Steps for mitigating the risks as follows:
• Finding out the risk.
• Removing causes that are the reason for risk creation.
• Controlling the corresponding documents from time to time.
• Conducting timely reviews to speed up the work.
• Risk Monitoring :
It is an activity used for project tracking.
It has the following primary objectives as follows.

1.To check if predicted risks occur or not.


2.To ensure proper application of risk aversion steps defined for
risk.
3.To collect data for future risk analysis.
4.To allocate what problems are caused by which risks
throughout the project.
• Risk Management and planning :
• It assumes that the mitigation activity failed and the risk is a reality.
This task is done by Project manager when risk becomes reality and
causes severe problems.
• If the project manager effectively uses project mitigation to remove
risks successfully then it is easier to manage the risks.

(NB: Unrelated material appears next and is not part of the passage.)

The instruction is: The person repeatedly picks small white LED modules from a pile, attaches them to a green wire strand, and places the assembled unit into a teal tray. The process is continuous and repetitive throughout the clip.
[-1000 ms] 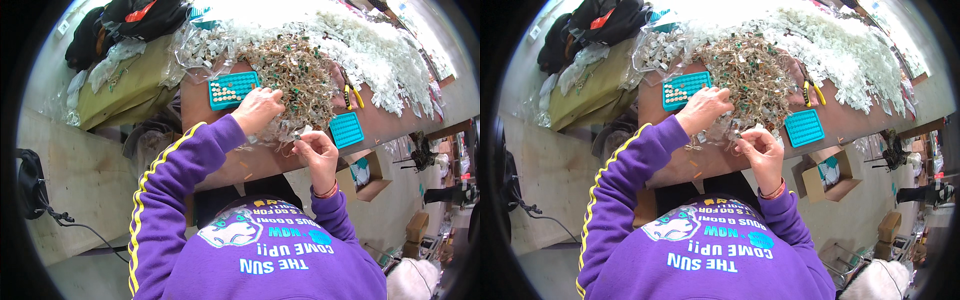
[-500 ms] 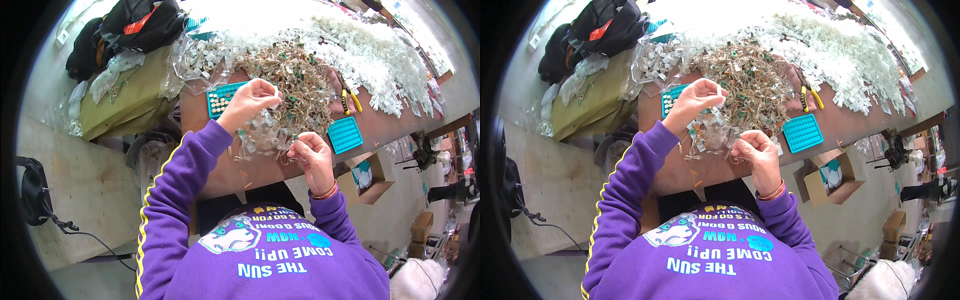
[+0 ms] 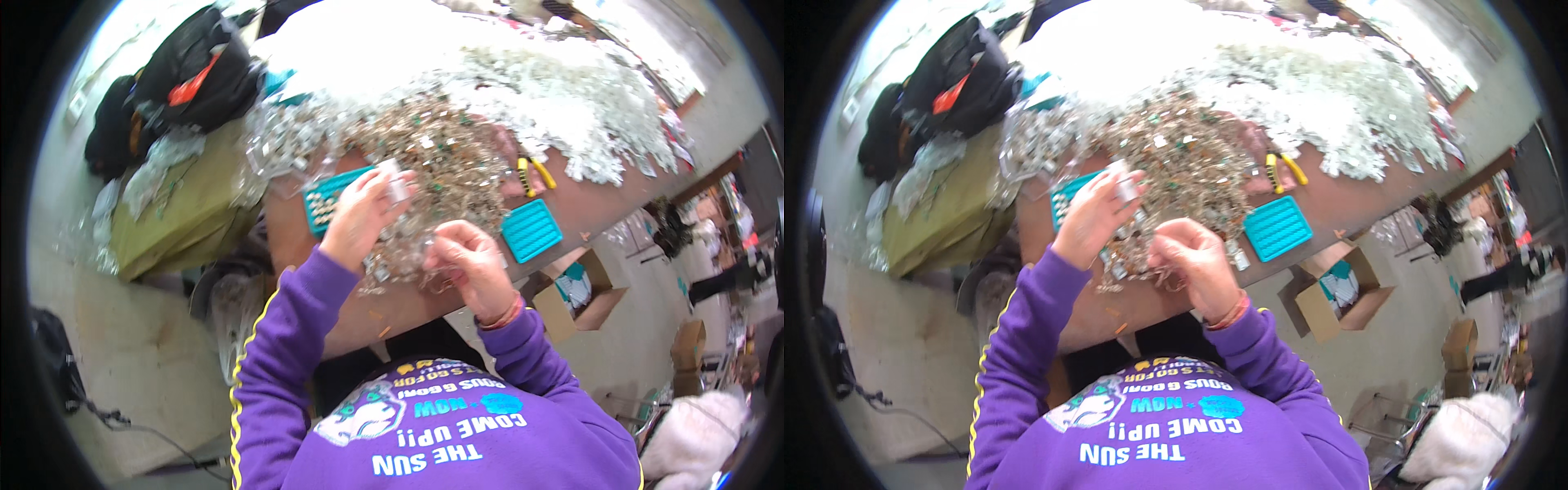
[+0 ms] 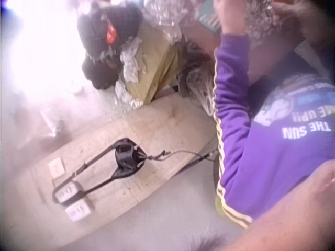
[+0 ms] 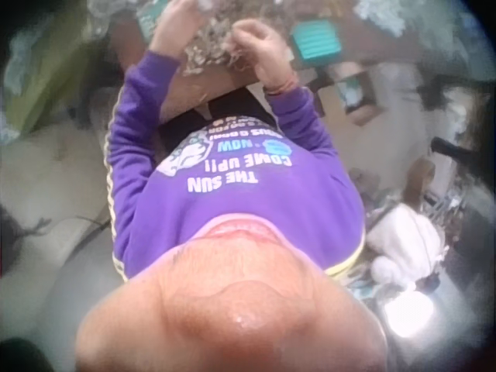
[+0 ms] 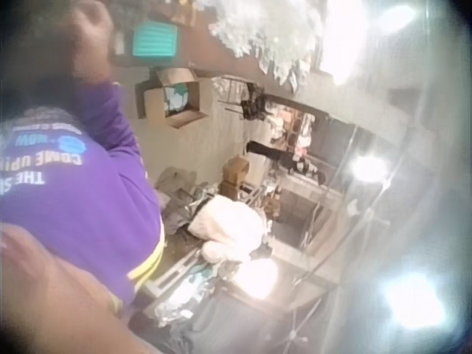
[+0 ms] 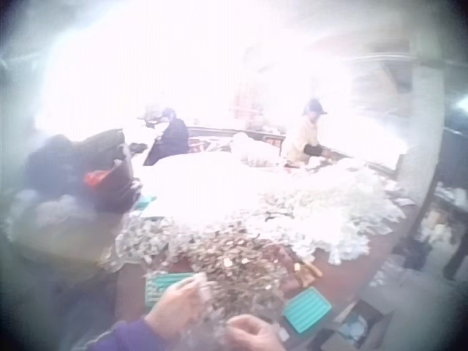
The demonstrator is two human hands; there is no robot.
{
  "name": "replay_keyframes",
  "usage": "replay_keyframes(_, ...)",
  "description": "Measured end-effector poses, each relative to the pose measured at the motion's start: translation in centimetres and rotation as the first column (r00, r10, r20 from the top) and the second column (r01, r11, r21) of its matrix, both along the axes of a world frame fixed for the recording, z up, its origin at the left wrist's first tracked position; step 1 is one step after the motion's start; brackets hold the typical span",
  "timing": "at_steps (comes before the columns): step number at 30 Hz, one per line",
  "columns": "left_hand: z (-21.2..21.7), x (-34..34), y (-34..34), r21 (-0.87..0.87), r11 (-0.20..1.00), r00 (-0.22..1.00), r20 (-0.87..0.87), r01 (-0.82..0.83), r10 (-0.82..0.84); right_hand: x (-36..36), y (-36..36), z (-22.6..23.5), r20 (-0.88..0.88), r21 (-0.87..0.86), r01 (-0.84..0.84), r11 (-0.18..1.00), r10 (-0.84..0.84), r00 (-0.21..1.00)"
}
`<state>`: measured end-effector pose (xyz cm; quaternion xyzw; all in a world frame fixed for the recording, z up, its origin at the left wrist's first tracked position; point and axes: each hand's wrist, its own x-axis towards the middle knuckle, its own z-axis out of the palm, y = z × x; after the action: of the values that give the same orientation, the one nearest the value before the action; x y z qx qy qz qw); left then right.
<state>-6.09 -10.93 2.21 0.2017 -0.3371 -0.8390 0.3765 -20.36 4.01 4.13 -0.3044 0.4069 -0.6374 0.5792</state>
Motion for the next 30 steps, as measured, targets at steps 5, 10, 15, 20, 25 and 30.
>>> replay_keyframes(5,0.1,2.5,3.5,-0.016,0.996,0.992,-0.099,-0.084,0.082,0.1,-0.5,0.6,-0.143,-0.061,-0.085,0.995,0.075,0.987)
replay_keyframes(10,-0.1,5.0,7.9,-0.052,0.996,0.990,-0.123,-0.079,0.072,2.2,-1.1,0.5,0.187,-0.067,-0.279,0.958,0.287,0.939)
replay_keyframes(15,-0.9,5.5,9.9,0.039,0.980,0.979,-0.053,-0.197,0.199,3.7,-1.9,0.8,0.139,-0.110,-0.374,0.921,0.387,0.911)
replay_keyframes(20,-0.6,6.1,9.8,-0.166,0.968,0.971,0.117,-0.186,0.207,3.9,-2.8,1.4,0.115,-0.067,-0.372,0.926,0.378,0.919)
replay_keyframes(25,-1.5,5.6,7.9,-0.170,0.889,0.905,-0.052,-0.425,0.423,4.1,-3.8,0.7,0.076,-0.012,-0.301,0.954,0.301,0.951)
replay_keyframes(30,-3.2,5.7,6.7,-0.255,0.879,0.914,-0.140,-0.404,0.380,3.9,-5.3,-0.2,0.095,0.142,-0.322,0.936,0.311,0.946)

• This shows that the response that will be taken for each risk by a
manager.
• The main objective of the risk management plan is the risk register.
This risk register describes and focuses on the predicted threats to a
software project.
• Risk Mitigation:
• To mitigate this risk, project management must develop a strategy
for reducing turnover. The possible steps to be taken are:
• Meet the current staff to determine causes for turnover (e.g., poor
working conditions, low pay, competitive job market).
• Mitigate those causes that are under our control before the project
starts.
• Once the project commences, assume turnover will occur and
develop techniques to ensure continuity when people leave.
• Organize project teams so that information about each development
activity is widely dispersed.
• Define documentation standards and establish mechanisms to
ensure that documents are developed in a timely manner.
• Assign a backup staff member for every critical technologist.
Risk Monitoring:
• As the project proceeds, risk monitoring activities commence.
The project manager monitors factors that may provide an
indication of whether the risk is becoming more or less likely. In
the case of high staff turnover, the following factors can be
monitored:
• General attitude of team members based on project pressures.
• Interpersonal relationships among team members.
• Potential problems with compensation and benefits.
• The availability of jobs within the company and outside it.
• Drawbacks of RMMM:
• It incurs additional project costs.
• It takes additional time.
• For larger projects, implementing an RMMM may itself turn
out to be another tedious project.
• RMMM does not guarantee a risk-free project, infact, risks may
also come up after the project is delivered.